All donations received will be tax deductible and can be designated to go to a specific waiting family/orphan (once their applications are submitted to Lifesong) or to Altynai’s general fund. Donations to the general fund will be given out in the form of interest free loans or matching grants, depending on the waiting family’s need. Donations can be sent directly to Lifesong for Orphans (www.Lifesongfororphans.org ) or through the PayPal link on this blog. If you use PayPal please know that there will be a 2-3% convenience fee assessed. If you have any specific questions for me I can be reached via email at firstname.lastname@example.org.
In closing, my life has forever been changed by my own adoption journey. One journey filled with shear heartbreak and one filled with shear joy. I truly believe that I have been placed on this path for a specific reason and that God still needs me to be involved with the families and orphans that I have come to love. I have always known that Altynai’s short life would touch many people’s hearts and now I hope that her lasting legacy will be to help other children have the loving, caring forever family that she was denied.
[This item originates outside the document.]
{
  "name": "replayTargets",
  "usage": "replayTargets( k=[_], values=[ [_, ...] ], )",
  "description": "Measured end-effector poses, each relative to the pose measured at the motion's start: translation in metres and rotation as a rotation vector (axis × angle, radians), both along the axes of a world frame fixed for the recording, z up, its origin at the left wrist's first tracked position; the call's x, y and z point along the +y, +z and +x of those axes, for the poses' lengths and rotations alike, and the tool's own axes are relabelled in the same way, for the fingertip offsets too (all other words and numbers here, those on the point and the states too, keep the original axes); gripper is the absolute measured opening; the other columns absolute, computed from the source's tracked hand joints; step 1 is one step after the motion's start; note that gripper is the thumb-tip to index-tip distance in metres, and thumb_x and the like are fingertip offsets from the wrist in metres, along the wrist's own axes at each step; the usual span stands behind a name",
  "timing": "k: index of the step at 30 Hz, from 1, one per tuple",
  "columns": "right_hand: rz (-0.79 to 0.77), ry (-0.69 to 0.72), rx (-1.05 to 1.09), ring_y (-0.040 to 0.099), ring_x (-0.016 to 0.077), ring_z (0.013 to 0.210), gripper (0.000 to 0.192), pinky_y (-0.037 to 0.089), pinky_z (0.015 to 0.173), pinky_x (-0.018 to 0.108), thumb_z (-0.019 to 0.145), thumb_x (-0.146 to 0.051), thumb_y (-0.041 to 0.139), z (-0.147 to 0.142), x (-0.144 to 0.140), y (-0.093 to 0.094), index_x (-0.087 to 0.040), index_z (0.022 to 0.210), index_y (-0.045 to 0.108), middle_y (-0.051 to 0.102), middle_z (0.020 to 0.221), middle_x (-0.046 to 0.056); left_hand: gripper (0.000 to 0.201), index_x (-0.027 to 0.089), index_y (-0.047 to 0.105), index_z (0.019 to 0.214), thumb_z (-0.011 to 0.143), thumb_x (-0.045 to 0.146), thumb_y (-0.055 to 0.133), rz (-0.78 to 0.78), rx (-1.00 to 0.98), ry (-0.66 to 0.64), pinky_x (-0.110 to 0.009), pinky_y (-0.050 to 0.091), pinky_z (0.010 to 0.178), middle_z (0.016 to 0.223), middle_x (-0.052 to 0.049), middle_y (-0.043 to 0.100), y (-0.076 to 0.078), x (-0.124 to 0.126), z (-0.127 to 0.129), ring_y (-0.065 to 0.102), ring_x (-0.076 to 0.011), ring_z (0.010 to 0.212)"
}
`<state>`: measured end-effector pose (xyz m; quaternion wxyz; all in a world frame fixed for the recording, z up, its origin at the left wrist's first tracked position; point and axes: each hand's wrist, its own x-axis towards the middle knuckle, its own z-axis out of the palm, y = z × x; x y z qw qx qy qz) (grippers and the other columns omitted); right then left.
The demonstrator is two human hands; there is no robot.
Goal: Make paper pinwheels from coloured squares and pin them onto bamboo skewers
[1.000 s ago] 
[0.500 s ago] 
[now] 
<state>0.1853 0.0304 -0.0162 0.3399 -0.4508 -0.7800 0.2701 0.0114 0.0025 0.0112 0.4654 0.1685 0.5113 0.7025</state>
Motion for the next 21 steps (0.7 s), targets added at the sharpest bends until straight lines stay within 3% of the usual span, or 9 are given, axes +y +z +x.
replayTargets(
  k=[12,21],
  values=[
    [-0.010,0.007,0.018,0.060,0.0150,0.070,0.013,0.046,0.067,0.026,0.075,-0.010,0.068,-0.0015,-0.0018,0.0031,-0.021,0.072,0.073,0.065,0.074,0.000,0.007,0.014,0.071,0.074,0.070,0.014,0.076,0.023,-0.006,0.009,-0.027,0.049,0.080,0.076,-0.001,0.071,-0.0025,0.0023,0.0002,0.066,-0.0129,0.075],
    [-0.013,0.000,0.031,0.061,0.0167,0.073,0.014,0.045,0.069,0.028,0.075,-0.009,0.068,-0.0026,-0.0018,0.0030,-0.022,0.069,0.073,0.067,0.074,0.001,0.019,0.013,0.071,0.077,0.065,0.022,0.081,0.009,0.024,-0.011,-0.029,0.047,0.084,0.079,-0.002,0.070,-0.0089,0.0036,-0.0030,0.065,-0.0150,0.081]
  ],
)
Whether it is the Kyrgyz children we have been waiting for years to come home or children who will blessed with a forever family through adoption in the future, I find tremendous joy in knowing that there will be children thriving in families that they would not have had otherwise.
Lastly, please pray for the health of these children, pray for the government officials that need the courage to do the right thing and pray that the waiting parents may find peace and perseverance during the remaining battle. Lastly please help me share Altynai’s story, the stories of the waiting families and the goal of Altynai’s Legacy Adoption Fund.
Over the next several posts, I hope to share the stories of some of the waiting families and will update everyone on how the fund raising is going. Hopefully, in the near future I will also have the website that I have been working on completed.